What is expected:
How many lines in the data that follows contain the word "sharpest"? Only that number is needed.

Records drawn from a dataset:

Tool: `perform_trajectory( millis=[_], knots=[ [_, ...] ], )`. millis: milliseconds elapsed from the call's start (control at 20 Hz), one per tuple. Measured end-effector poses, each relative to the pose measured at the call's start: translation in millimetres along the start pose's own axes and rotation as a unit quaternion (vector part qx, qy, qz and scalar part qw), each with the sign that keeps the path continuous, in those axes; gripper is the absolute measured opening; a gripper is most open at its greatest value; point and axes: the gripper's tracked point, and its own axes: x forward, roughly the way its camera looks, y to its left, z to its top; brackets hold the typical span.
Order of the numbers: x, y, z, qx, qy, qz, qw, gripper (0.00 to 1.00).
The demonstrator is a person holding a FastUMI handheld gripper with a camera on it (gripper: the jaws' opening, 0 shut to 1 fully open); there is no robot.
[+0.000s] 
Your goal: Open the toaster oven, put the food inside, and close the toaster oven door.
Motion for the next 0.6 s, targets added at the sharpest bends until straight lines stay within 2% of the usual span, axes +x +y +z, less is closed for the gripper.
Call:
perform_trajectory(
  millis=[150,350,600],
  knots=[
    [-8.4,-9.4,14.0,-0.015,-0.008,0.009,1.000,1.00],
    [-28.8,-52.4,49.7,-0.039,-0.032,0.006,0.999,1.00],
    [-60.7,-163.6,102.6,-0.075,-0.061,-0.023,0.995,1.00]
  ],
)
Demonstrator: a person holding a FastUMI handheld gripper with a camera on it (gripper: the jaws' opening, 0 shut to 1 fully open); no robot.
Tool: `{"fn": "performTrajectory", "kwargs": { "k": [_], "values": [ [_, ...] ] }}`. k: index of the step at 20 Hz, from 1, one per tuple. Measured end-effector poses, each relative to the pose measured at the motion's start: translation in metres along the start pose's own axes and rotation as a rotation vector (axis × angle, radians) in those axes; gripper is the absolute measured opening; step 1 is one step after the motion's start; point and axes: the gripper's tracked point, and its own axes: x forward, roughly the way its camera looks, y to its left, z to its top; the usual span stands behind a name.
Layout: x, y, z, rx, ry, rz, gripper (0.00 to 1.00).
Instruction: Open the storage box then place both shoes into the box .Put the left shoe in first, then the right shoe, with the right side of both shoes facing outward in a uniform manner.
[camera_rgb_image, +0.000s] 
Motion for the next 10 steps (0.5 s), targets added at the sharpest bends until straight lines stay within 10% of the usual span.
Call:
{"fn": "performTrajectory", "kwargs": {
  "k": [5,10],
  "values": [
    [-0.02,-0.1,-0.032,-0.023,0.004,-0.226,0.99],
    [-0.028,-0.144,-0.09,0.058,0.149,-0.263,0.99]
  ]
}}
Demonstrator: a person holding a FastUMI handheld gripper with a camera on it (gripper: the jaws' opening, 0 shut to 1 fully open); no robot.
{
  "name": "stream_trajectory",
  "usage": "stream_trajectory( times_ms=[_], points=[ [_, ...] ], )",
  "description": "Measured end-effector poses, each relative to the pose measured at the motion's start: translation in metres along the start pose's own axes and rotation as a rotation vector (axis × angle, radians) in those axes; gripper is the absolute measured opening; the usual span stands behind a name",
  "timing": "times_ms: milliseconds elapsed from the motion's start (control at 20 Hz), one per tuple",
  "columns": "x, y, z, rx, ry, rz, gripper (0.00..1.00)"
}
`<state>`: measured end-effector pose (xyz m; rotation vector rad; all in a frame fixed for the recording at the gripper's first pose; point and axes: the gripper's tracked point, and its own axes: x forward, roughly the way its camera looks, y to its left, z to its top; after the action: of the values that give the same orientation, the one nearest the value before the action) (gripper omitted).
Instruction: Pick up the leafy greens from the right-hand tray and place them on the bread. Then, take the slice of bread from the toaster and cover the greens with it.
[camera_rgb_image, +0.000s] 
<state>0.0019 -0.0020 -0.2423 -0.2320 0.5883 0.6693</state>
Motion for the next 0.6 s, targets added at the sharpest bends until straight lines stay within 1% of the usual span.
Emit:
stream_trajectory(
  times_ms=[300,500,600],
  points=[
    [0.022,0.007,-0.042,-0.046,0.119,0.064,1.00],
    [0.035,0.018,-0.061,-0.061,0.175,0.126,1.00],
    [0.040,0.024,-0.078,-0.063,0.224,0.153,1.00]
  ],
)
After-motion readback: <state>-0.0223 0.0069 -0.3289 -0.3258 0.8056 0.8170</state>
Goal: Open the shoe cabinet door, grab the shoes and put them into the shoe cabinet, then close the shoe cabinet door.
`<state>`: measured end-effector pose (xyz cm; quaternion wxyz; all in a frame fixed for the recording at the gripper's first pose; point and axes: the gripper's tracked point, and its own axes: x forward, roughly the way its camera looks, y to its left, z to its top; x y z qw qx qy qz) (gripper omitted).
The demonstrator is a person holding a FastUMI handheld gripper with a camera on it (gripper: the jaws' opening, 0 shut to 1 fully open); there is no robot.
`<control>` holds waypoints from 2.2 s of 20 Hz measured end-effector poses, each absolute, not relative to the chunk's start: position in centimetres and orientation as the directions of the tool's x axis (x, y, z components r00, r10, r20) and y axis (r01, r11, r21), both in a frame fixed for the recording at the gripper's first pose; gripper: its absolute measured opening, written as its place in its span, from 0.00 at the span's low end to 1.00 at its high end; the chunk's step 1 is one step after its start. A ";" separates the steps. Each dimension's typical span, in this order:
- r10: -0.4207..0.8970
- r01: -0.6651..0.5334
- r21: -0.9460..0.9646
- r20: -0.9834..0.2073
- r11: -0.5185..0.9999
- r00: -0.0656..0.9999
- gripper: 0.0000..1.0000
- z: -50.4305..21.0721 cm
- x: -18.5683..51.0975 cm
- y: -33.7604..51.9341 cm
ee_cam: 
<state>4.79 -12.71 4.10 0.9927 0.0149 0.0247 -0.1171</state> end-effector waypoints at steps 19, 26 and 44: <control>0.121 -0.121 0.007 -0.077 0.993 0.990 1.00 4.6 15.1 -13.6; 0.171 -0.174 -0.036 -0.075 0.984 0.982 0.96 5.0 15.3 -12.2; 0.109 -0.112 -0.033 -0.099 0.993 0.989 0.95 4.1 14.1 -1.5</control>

Answer to the problem:
3